Ben Hur/Libro Quinto/Capitolo I
Questo testo è completo. |
Traduzione dall'inglese di Herbert Alexander St John Mildmay, Gastone Cavalieri (1900)
◄ | Libro Quinto | Libro Quinto - Capitolo II | ► |
CAPITOLO I.
La mattina dopo i baccanali celebrati nella gran sala del Palazzo, il divano era ingombro di giovani patrizi addormentati. Massenzio potrebbe arrivare e tutta la città andargli incontro, la legione discendere dal Monte Sulpio e presentare le armi; dal Ninfeo ad Omfalo svolgersi processioni e feste splendide e fastose come l’Oriente sapeva allestire; ma quei giovani avrebbero continuato a dormire i loro sonni ignominiosi sul divano, dov’erano caduti, o dove erano stati buttati dalle braccia degli schiavi indifferenti.

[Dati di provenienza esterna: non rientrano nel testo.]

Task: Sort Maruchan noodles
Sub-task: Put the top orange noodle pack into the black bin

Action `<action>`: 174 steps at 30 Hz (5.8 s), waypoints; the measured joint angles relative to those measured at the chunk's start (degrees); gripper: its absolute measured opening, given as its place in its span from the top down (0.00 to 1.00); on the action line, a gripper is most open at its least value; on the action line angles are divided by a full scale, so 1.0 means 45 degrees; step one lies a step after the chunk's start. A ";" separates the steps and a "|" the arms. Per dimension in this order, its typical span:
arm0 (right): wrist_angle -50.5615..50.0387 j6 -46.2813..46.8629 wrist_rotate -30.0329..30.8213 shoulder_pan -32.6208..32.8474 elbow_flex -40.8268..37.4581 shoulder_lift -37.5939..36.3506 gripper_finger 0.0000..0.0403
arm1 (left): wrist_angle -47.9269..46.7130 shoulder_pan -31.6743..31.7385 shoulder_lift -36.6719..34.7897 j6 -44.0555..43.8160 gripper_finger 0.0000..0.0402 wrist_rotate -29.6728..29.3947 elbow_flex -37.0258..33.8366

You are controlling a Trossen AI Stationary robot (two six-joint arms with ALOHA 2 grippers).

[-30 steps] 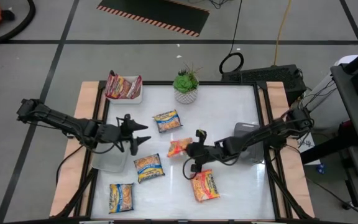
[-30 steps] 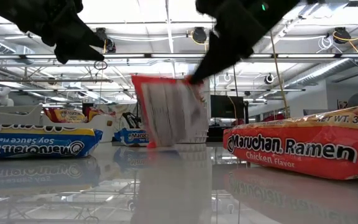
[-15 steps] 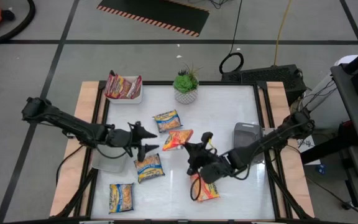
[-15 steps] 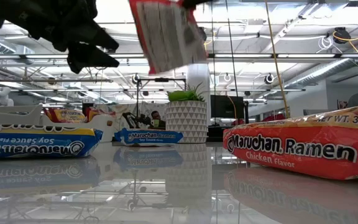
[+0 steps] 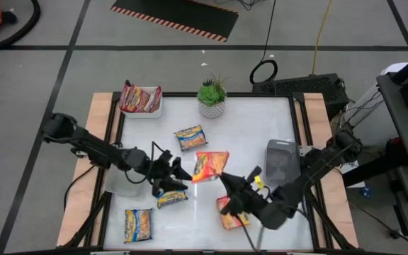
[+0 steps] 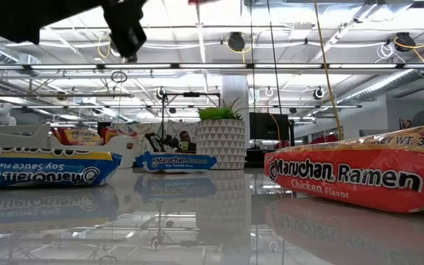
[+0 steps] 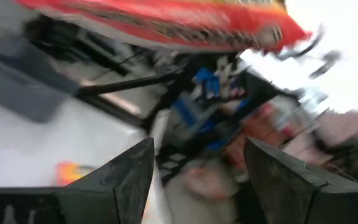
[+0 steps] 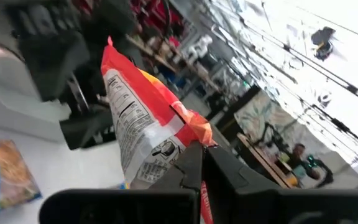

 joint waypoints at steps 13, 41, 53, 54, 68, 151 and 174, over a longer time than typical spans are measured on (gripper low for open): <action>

Non tutti però coloro che avevano partecipato all’orgia si trovavano in questo stato vergognoso. Quando la luce del giorno cominciò a far capolino attraverso le fessure delle imposte, Messala si alzò e si tolse la ghirlanda dal capo significando la fine dei bagordi; si ravvolse poi nella sua toga e, con un ultimo sguardo alla scena, senza una parola, uscì per raggiungere i suoi appartamenti. Cicerone non avrebbe potuto ritirarsi con maggiore gravità da una notturna seduta senatoriale.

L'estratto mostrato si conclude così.